Uçak kalkarken adı anons edilen kaptan pilot Bedran Krikoviç herhalde sıcak seviyordu. Kaloriferin vanalarını açmıştı. Londrada 2 derecelik soğuktan uçağa girmiştik. Üzerimizde ki her şey kalın geliyordu.
Mesafeyi şöyle bir ölçeyim dedim. Mesafe bir karıştı. Önümdeki kişi koltuğu arkaya yatırınca ise hiç mesafe kalmıyordu. Önümdeki ile can ciğer kuzu sarması bir halde oluyorduk.
İngiltereye gitmeden önce Başbakan Erdoğan ile Sabiha Gökçen Havalimanında THYnin Boeing 777 tipi uçaklarının teslim edilme törenini katılmıştım. Başbakan 777yi gezerken Boeingin Bölge Müdürü Aldo Basiliye Koltuk aralarını dar yapıyorsunuz diye çıkışmıştı. Gelip bir de bunu görseydi herhalde THYna çıkışırdı.

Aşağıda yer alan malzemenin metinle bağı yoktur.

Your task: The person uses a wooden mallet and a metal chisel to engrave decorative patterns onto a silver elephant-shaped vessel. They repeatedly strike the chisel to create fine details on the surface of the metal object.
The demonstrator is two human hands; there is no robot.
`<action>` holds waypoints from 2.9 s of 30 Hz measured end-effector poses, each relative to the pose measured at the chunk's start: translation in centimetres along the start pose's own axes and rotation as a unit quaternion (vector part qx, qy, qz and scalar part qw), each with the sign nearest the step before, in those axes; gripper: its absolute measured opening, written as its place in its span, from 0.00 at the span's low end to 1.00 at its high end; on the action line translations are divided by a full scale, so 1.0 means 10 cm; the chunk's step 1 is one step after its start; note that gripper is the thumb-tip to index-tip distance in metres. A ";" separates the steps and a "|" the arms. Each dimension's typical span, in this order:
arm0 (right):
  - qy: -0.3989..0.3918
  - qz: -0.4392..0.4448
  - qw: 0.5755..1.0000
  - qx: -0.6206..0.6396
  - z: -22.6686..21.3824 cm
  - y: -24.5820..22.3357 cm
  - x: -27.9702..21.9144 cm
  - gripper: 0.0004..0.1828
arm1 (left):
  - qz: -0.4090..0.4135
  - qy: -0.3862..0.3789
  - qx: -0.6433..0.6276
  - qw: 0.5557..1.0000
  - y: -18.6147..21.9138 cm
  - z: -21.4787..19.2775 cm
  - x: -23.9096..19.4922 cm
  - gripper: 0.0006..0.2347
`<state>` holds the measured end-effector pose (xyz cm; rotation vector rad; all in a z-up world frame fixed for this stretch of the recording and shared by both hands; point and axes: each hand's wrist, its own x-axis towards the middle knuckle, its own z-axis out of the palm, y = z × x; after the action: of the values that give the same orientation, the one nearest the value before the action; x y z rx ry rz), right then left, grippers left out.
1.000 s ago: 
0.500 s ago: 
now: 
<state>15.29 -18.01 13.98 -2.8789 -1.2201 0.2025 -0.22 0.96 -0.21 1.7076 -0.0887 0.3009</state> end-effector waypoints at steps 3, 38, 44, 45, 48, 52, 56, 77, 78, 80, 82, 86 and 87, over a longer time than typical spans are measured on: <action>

bu gibi durumlar havayolu yetkililerinin elindeydi. Koltuğu bir çentik öne çekip araya bir koltuk daha ekleyip yolcuyu sıkıştırma sistemi sadece low cost uçuş yapan ve dolmuş usülü çalışan havayollarında vardı. Bindimizi uçak ise THYnin tarifeli uçağıydı.
Başbakan Erdoğan 16Fye oturup uzun boyu ve uzun bacakları ile Londra-İstanbul arasında uçup dünyanın kaç bucak olduğunu görmeliydi. Çünkü ben gördüm.
Bu sıkıntı oturduğum koltuktan geldi
İkincisi ise servisten
Uçaklarda ikram servisi kabin görevlileri tarafından yapılır. Bir ekip arkadan başlar, diğer ekip ise önden
Uçak kalkmadan hostes Emine ekibini anons ederek kuralları hatırlatmıştı. Ben uyurken yemek listesi ve televizyon kulaklığı dağıtılmıştı. Uyuyorum diye bana verilmemişti. Halbuki Londraya gelirken liste ve kulaklık önümdeki file sepete konulmuştu. Bu kez önemsenmemişti.
Servisin başladığını gördük. Bu kez servisi atlamamak için uyumamakta direndim. Yoksa aç kalacaktım. Çünkü uçak sabaha karşı 04.30da Atatürk Havalimanına inecekti. Heathrowa ise saat 18.00 civarı gelmiştim. Hafif bir şeyler yemiştim.
Uçağın içinde servis araçları 16F koltuğunun sırasında buluşur. Hosteslerin bir yandan servis yaptıklarını, diğer yandan yolcularla sohbet ettiklerini izliyordum.
Sohbet konuları garipti Bizim işimizin ne kadar zor olduğunu biliyor muzsunuz?, Bu işe nasıl girdim
., Çok iyi eğitim gördüm, ama gezme tutkusu
. Gibi abuk subuk konuları anlata anlata geliyorlardı. Ama bir türlü bizim sıraya gelemiyorlardı. Herkeste onları bekliyordu.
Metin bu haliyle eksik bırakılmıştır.